Sport Analytics
University of Naples Federico II · B.Sc. in Statistics for Business and Society
Overview
A practice-oriented course on applied analytics in sport, guided by a professor active in the field with extensive publications (LinkedIn profile).
The emphasis was on hands-on modeling with real datasets (wearables, GPS/RPE, match events), turning methods from ML and statistics into actionable performance insights for athletes and teams.
Main objectives
- Work with wearables & tracking data (Apple Watch, Fitbit, GPS/RPE) for monitoring and prediction.
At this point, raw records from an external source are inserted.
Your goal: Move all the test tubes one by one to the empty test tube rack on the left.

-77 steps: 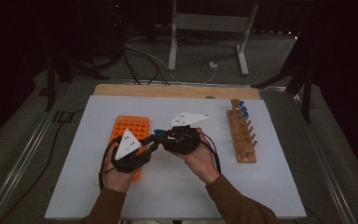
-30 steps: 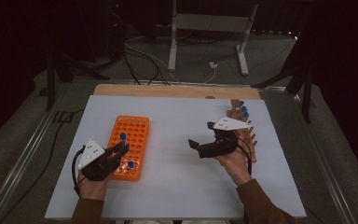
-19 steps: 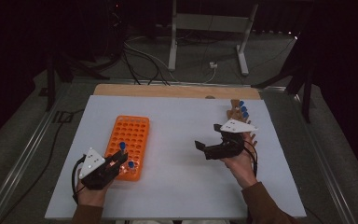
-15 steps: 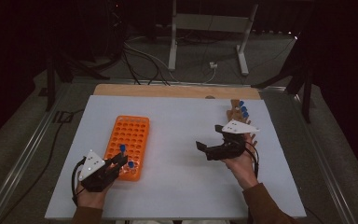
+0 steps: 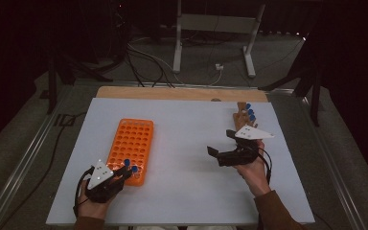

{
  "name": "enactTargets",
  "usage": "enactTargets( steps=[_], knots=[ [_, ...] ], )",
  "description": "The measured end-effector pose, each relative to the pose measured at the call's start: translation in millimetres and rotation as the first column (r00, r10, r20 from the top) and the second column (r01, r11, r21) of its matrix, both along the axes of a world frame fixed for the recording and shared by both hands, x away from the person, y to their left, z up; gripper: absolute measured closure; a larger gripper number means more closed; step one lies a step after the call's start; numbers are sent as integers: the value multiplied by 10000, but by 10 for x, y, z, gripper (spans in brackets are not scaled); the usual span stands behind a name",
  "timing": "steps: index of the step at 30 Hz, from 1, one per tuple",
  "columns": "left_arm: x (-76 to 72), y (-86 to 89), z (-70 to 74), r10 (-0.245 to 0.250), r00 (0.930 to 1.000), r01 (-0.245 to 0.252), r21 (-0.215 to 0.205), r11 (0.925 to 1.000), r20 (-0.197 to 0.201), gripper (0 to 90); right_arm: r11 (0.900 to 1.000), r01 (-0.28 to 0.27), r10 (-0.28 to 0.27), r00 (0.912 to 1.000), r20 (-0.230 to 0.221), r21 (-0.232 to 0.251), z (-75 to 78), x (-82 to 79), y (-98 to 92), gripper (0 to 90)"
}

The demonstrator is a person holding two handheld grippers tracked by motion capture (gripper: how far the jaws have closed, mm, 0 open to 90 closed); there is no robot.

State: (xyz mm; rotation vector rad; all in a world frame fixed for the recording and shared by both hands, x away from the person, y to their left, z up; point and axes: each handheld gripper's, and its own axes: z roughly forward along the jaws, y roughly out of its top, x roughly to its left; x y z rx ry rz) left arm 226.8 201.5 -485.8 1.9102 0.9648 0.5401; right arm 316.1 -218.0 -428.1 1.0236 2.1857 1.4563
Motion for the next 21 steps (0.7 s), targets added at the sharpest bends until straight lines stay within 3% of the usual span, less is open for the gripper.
enactTargets(
  steps=[5, 9, 15, 21],
  knots=[
    [-22, -4, -11, -93, 9999, 95, 264, 9996, -62, 786, 10000, 11, -11, 10000, 5, 34, -10, -9, -24, 2],
    [-26, -24, -53, -179, 9995, 196, 703, 9973, -250, 787, 10000, 16, -16, 10000, 24, 15, -21, -16, -31, 1],
    [-25, -27, -58, -253, 9992, 277, 826, 9962, -300, 786, 10000, 36, -35, 10000, 42, -22, -24, -16, -40, 1],
    [-13, -17, -73, -245, 9990, 266, 579, 9980, -382, 736, 10000, 24, -24, 10000, 43, -9, -24, -17, -42, 1]
  ],
)
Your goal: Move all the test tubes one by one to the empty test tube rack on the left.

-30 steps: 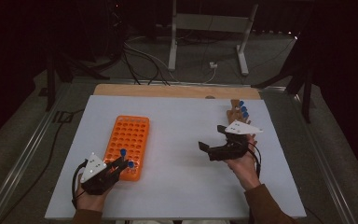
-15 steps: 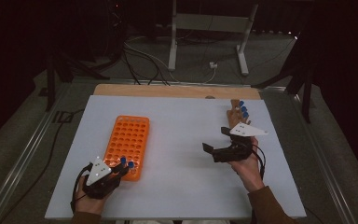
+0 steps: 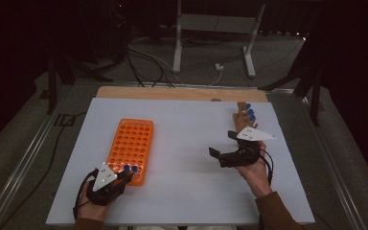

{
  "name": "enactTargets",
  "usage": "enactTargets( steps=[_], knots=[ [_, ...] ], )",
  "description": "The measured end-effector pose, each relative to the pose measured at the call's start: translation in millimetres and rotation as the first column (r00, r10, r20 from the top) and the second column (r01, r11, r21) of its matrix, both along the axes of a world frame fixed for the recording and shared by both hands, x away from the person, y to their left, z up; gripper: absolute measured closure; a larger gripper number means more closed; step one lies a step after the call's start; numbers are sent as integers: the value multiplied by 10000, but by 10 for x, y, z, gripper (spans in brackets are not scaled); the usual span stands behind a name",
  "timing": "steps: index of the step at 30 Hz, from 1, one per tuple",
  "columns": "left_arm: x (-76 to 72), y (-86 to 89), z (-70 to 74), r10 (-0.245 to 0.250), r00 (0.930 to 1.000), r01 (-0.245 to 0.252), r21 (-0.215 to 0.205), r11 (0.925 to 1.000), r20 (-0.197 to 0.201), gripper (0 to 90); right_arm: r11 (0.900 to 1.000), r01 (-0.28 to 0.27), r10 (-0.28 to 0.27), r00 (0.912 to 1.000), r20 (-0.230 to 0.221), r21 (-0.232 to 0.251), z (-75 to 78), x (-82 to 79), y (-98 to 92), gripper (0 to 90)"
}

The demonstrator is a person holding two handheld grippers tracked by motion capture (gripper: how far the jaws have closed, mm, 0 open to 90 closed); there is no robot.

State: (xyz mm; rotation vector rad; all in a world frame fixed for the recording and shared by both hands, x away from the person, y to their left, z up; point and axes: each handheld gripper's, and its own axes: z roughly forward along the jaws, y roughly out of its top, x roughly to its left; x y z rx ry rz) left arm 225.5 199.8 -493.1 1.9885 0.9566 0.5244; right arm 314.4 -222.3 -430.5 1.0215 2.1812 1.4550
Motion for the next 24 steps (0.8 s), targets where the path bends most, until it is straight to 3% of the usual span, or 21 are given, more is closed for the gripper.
enactTargets(
  steps=[6, 13, 18, 24],
  knots=[
    [-9, 66, 44, -111, 9999, 116, -546, 9984, 87, 610, 10000, 17, -17, 10000, 26, 25, 4, 5, -20, 2],
    [-48, 111, 132, -391, 9976, 457, -1198, 9917, 571, 467, 10000, 83, -84, 9999, 66, 15, 19, 1, -58, 2],
    [-44, 87, 175, -253, 9969, 351, -1340, 9904, 739, 283, 9998, 202, -202, 9998, 69, -25, 22, 5, -113, 2],
    [-7, 66, 221, 35, 9965, 112, -1756, 9844, 831, 165, 9989, 458, -457, 9989, 139, -133, 47, 27, -208, 2]
  ],
)
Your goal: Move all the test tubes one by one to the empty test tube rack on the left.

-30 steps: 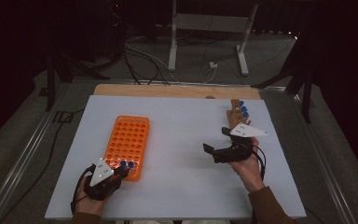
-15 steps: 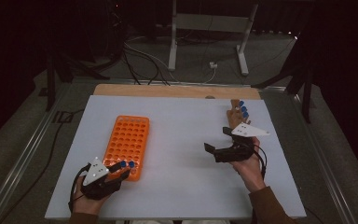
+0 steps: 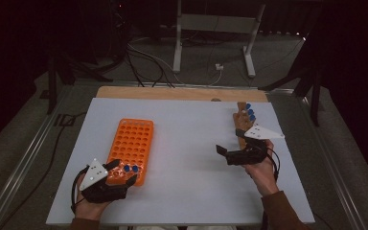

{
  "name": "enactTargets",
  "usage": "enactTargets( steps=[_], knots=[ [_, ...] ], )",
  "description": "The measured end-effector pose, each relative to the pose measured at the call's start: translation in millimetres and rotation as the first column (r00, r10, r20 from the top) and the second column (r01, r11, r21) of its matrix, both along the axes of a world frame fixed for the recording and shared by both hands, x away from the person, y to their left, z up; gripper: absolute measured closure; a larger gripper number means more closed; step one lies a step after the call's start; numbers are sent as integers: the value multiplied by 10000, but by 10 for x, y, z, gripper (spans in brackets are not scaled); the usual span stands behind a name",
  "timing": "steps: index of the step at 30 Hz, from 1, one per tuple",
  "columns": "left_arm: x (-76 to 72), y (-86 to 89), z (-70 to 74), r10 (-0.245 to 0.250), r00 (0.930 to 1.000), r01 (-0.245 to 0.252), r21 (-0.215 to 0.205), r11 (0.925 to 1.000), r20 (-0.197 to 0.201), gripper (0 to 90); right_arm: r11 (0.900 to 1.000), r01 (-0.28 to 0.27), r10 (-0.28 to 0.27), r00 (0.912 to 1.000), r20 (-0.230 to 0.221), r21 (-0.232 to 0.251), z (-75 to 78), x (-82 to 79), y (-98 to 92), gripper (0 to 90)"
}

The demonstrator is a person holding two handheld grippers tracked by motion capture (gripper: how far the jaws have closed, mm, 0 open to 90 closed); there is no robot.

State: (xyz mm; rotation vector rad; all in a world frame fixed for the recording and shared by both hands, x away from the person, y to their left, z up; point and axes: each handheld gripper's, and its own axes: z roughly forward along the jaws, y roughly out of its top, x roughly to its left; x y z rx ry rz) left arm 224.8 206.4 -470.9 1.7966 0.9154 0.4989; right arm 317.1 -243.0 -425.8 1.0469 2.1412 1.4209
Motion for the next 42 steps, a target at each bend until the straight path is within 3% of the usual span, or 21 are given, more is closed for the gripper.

- Build supervised (classification/regression) and unsupervised (clustering) models for sport problems.
- Apply boosting, hyperparameter tuning, ensembling, and address class imbalance.
- Translate metrics (HSR, ACWR, monotony, strain) into load management decisions and injury-risk flags.
- Communicate findings through interactive dashboards and clear, coach-facing visuals.
Learning outcomes
- End-to-end pipeline skills: data cleaning → feature engineering → modeling → evaluation → reporting.
- Familiarity with XGBoost/CatBoost, Optuna, and time-series workload metrics (acute load, monotony, strain).
- Ability to analyze team dynamics using Social Network Analysis on passing graphs.
- Practical judgment on model reliability, labeling pitfalls, and external validity in sport contexts.
My work in this course
Wearables: EDA & Predictive Modeling
- Classification of user activities and regression of calorie expenditure with XGBoost;
- Sleep-quality regression and correlation analysis; discussion on dataset labeling caveats.
- Repo: Consumer Wearables & Sleep → https://github.com/emanueleiacca/Consumer-Wearables-and-Monitoring-Sleep-EDA-and-predictive-modeling
RPE/GPS & High-Speed Running (HSR)
- Weekly acute load, sessions, monotony, strain; interactive season-long plots.
- ACWR (RA vs EWMA) with color-coded risk bands; match vs training rate (per-minute normalization).
- Repo: RPE–GPS–HSR Dataset → https://github.com/emanueleiacca/Sport-Analytics-RPE-GPS-High-Speed-Running-Dataset-
League Table Prediction
- CatBoost with feature engineering and Optuna tuning to forecast Turkish league standings.
- Metrics (accuracy, precision, recall, F1) and comparison to actual table.
- Repo: Predict Turkish League Table → https://github.com/emanueleiacca/Predict-LeagueTable-TurkishLeague
Independent case study (inspired by the course)
- Napoli 2022–23 season analysis (R, web scraping from fbref): xG vs goals, formations, PCA on shooting,
passing clusters, player-level insights.
- Repo: Napoli Championship Analysis → https://github.com/emanueleiacca/Napoli-Championship-2022-23-Analysis
Tech & tools
- Python (pandas, scikit-learn, XGBoost, CatBoost, Optuna, networkx, plotly/matplotlib)
- R (rvest, dplyr, ggplot2, FactoMineR, factoextra)
- Interactive reporting with HTML exports and dashboards for coach-ready communication.